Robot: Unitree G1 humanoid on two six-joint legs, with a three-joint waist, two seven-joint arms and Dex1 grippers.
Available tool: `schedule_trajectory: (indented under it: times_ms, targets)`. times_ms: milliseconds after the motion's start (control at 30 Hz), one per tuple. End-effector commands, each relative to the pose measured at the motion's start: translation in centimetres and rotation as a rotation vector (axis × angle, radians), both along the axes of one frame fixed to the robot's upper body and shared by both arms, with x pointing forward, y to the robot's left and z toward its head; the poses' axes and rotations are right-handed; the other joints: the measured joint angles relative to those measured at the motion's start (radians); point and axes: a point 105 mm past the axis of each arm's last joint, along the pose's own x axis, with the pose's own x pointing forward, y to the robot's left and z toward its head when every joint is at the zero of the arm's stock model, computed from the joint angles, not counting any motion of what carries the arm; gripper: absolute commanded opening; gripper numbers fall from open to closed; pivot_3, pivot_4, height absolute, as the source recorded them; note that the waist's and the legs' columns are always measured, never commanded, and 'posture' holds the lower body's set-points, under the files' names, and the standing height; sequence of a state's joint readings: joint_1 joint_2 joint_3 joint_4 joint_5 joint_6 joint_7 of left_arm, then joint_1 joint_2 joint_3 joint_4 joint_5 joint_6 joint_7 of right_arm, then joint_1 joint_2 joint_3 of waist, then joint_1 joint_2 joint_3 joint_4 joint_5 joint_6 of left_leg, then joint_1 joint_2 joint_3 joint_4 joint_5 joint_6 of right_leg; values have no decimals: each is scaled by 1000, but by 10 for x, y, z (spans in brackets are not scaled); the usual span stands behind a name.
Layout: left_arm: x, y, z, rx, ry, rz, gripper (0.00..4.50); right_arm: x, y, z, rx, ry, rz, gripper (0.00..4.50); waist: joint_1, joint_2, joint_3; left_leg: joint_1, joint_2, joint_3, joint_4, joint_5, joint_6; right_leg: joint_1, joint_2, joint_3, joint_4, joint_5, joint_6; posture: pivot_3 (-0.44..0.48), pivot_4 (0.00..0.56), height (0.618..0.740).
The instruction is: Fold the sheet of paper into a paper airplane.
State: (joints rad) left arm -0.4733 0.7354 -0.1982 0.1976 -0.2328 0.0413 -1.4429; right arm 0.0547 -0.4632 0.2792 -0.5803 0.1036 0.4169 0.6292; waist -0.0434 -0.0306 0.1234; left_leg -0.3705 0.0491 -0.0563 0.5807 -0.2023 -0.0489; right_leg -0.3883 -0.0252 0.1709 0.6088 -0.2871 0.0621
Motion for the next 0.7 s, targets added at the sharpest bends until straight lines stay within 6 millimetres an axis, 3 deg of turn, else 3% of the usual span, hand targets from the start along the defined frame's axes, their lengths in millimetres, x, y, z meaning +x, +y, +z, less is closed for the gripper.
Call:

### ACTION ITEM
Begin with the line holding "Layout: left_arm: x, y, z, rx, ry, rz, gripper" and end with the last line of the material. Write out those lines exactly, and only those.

### WRITTEN RESPONSE
Layout: left_arm: x, y, z, rx, ry, rz, gripper (0.00..4.50); right_arm: x, y, z, rx, ry, rz, gripper (0.00..4.50); waist: joint_1, joint_2, joint_3; left_leg: joint_1, joint_2, joint_3, joint_4, joint_5, joint_6; right_leg: joint_1, joint_2, joint_3, joint_4, joint_5, joint_6; posture: pivot_3 (-0.44..0.48), pivot_4 (0.00..0.56), height (0.618..0.740).
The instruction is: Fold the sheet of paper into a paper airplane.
State: (joints rad) left arm -0.4733 0.7354 -0.1982 0.1976 -0.2328 0.0413 -1.4429; right arm 0.0547 -0.4632 0.2792 -0.5803 0.1036 0.4169 0.6292; waist -0.0434 -0.0306 0.1234; left_leg -0.3705 0.0491 -0.0563 0.5807 -0.2023 -0.0489; right_leg -0.3883 -0.0252 0.1709 0.6088 -0.2871 0.0621
Motion for the next 0.7 s, targets added at the sharpest bends until straight lines stay within 6 millimetres an axis, 3 deg of turn, else 3% of the usual span, hand targets from the start along the defined frame's axes, their lengths in millimetres, x, y, z meaning +x, +y, +z, less is closed for the gripper.
Call:

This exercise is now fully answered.